The problem: Below are entries to reproduce exactly, apart from their pictures.

Items from a data source
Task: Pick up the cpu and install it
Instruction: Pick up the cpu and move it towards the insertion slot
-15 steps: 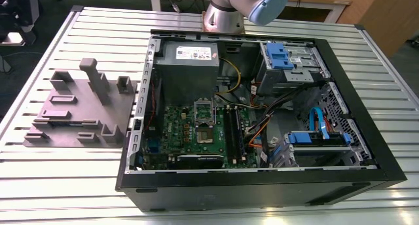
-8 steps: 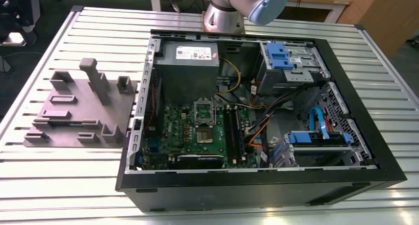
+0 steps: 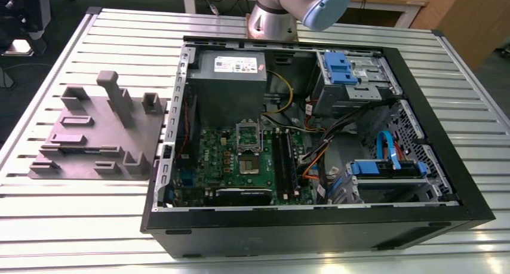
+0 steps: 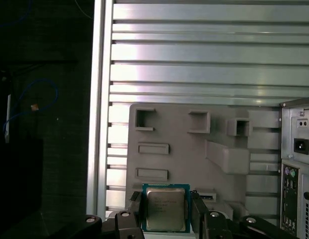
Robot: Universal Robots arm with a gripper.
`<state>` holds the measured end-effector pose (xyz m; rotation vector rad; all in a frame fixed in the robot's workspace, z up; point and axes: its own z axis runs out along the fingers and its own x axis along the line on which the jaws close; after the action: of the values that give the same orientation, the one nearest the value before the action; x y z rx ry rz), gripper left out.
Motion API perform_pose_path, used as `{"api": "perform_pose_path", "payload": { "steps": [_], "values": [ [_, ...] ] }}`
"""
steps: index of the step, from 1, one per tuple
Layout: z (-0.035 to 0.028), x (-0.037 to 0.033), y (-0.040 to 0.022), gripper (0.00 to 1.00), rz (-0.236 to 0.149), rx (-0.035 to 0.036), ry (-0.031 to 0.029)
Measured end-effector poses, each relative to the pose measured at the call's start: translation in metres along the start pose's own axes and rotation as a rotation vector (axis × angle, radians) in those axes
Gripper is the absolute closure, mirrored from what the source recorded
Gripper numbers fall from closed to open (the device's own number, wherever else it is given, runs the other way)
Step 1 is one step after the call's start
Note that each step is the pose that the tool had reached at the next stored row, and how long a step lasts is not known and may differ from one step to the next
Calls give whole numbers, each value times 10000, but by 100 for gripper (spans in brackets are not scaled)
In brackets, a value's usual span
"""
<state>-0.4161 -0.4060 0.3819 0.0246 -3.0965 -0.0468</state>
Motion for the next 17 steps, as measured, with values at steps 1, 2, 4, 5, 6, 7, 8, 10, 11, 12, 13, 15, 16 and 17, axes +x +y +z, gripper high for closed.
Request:
{"api": "perform_pose_path", "payload": {
  "steps": [1, 2, 4, 5, 6, 7, 8, 10, 11, 12, 13, 15, 16, 17],
  "values": [
    [0, -4, 0, 53, 0, -1, 0],
    [0, -7, 0, 53, 0, 0, 0],
    [0, -14, -1, 53, 0, 0, -1],
    [-1, -18, 0, 53, 0, -1, 0],
    [-1, -21, 0, 53, 0, 0, 0],
    [-1, -26, -1, 53, 0, 0, 0],
    [-1, -32, -1, 53, -1, 0, 0],
    [-2, -42, -1, 53, 0, -1, 0],
    [-1, -48, -1, 53, -1, -1, -1],
    [-2, -52, -1, 53, 1, -1, 0],
    [-2, -55, -1, 53, 1, -1, -2],
    [-3, -62, -1, 53, 0, 0, 0],
    [-3, -64, -1, 53, 0, 0, 0],
    [-2, -67, -1, 53, 0, -1, -1]
  ]
}}
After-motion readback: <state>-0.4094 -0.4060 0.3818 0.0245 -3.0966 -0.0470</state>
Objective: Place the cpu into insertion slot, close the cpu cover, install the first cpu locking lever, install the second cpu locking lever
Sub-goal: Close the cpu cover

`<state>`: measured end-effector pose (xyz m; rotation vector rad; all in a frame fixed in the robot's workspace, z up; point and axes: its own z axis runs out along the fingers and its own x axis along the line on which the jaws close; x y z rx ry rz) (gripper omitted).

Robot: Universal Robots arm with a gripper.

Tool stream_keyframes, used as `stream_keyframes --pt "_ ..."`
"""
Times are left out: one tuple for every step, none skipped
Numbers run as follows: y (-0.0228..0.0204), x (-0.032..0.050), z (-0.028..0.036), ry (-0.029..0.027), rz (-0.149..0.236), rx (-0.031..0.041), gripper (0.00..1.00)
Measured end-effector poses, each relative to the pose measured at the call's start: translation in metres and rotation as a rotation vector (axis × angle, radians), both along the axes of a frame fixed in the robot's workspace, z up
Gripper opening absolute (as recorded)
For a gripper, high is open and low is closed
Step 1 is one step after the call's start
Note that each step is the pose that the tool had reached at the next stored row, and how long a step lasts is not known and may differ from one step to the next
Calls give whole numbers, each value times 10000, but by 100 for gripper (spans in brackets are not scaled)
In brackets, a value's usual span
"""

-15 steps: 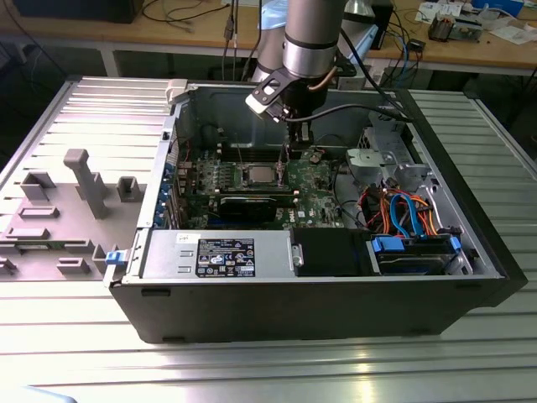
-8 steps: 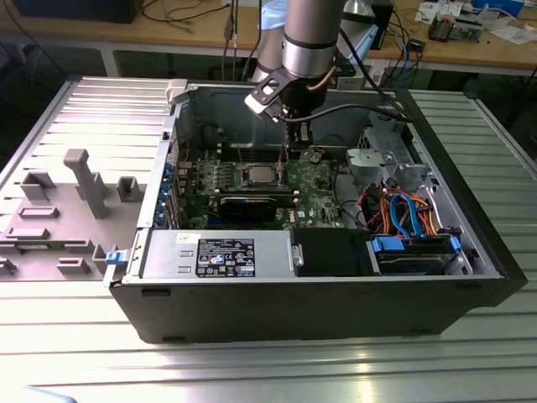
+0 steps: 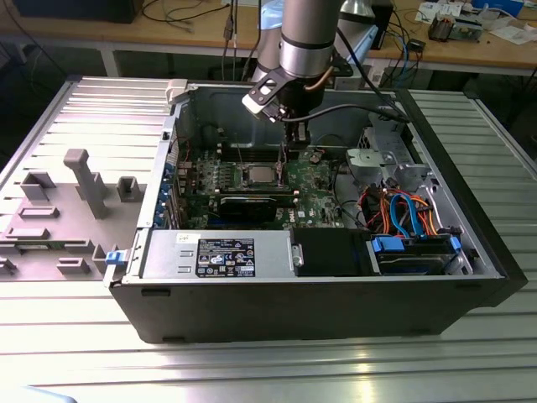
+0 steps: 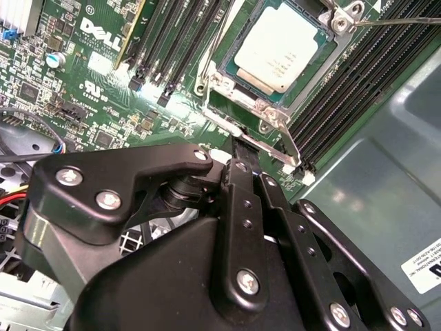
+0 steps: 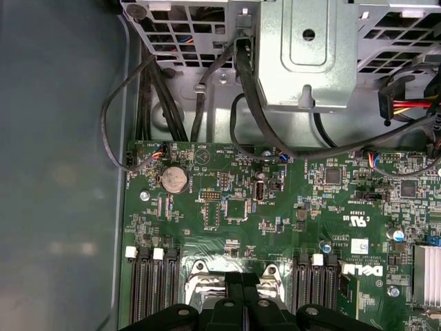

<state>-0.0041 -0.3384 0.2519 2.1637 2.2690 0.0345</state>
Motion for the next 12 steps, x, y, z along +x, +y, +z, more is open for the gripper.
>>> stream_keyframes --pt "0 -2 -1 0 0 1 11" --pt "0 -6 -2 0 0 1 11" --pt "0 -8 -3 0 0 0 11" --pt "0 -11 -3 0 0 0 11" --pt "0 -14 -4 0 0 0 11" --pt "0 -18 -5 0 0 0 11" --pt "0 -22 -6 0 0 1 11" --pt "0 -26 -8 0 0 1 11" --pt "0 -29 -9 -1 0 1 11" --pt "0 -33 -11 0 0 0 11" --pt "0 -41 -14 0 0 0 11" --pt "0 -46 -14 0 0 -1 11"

Solution below:
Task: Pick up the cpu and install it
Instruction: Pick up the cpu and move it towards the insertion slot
-15 steps: 
-8 steps: 
+0 steps: 
+0 steps: 
Robot: Universal Robots arm with a gripper.
`<state>` holds the measured end-effector pose (xyz m; rotation vector rad; all in a frame fixed in the robot's workspace, z up; point and axes: its own z axis runs out along the fingers and its own x axis along the line on which the jaws close; after the action: of the values that give the same orientation, the one nearest the value before the action; x y z rx ry rz), gripper left out.
Motion API perform_pose_path, used as `{"api": "perform_pose_path", "payload": { "steps": [_], "values": [ [_, ...] ] }}`
"""
steps: index of the step, from 1, one per tuple
Layout: z (-0.035 to 0.028), x (-0.037 to 0.033), y (-0.040 to 0.022), gripper (0.00 to 1.00), rz (-0.236 to 0.149), rx (-0.035 to 0.036), ry (-0.031 to 0.029)
Measured end-effector poses, each relative to the pose measured at the call's start: translation in metres along the start pose's own axes and rotation as a rotation vector (axis × angle, radians) in those axes
Gripper is the absolute closure, mirrored from what the source recorded
Gripper numbers fall from closed to open (the device's own number, wherever else it is given, runs the other way)
Step 1 is one step after the call's start
Note that each step is the pose that the tool had reached at the next stored row, and how long a step lasts is not known and may differ from one step to the next
Calls give whole numbers, each value times 10000, but by 100 for gripper (spans in brackets are not scaled)
In brackets, a value's usual span
"""
<state>-0.4161 -0.4060 0.3819 0.0246 -3.0965 -0.0468</state>
Motion for the next 17 steps, as measured, with values at steps 1, 2, 4, 5, 6, 7, 8, 10, 11, 12, 13, 15, 16 and 17, axes +x +y +z, gripper high for closed.
Request:
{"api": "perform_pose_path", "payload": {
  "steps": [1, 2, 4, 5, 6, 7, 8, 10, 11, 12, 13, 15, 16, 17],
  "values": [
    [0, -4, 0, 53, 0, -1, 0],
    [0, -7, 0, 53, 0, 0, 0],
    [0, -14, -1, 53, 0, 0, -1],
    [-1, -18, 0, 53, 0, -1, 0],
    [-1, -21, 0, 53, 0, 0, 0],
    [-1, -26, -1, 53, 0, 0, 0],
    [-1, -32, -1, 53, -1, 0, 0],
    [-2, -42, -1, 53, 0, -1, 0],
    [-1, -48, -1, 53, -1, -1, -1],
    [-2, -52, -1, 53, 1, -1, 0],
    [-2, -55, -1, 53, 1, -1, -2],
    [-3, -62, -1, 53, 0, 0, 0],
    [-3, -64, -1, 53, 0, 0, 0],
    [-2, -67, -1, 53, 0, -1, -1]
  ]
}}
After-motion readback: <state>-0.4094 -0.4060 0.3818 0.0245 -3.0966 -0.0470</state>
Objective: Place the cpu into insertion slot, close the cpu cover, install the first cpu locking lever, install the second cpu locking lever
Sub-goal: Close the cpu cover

`<state>`: measured end-effector pose (xyz m; rotation vector rad; all in a frame fixed in the robot's workspace, z up; point and axes: its own z axis runs out along the fingers and its own x axis along the line on which the jaws close; x y z rx ry rz) (gripper omitted).

Robot: Universal Robots arm with a gripper.

Tool stream_keyframes, used as `stream_keyframes --pt "_ ..."`
"""
Times are left out: one tuple for every step, none skipped
Numbers run as follows: y (-0.0228..0.0204), x (-0.032..0.050), z (-0.028..0.036), ry (-0.029..0.027), rz (-0.149..0.236), rx (-0.031..0.041), gripper (0.00..1.00)
Measured end-effector poses, each relative to the pose measured at the call's start: translation in metres and rotation as a rotation vector (axis × angle, radians), both along the axes of a frame fixed in the robot's workspace, z up
Gripper opening absolute (as recorded)
For a gripper, high is open and low is closed
Step 1 is one step after the call's start
Note that each step is the pose that the tool had reached at the next stored row, and how long a step lasts is not known and may differ from one step to the next
Calls give whole numbers, each value times 10000, but by 100 for gripper (spans in brackets are not scaled)
In brackets, a value's usual span
"""

-15 steps: 
-8 steps: 
+0 steps: 
+0 steps: 
+0 steps: 

<state>-0.0041 -0.3384 0.2519 2.1637 2.2690 0.0345</state>
Motion for the next 12 steps, x, y, z along +x, +y, +z, more is open for the gripper.
>>> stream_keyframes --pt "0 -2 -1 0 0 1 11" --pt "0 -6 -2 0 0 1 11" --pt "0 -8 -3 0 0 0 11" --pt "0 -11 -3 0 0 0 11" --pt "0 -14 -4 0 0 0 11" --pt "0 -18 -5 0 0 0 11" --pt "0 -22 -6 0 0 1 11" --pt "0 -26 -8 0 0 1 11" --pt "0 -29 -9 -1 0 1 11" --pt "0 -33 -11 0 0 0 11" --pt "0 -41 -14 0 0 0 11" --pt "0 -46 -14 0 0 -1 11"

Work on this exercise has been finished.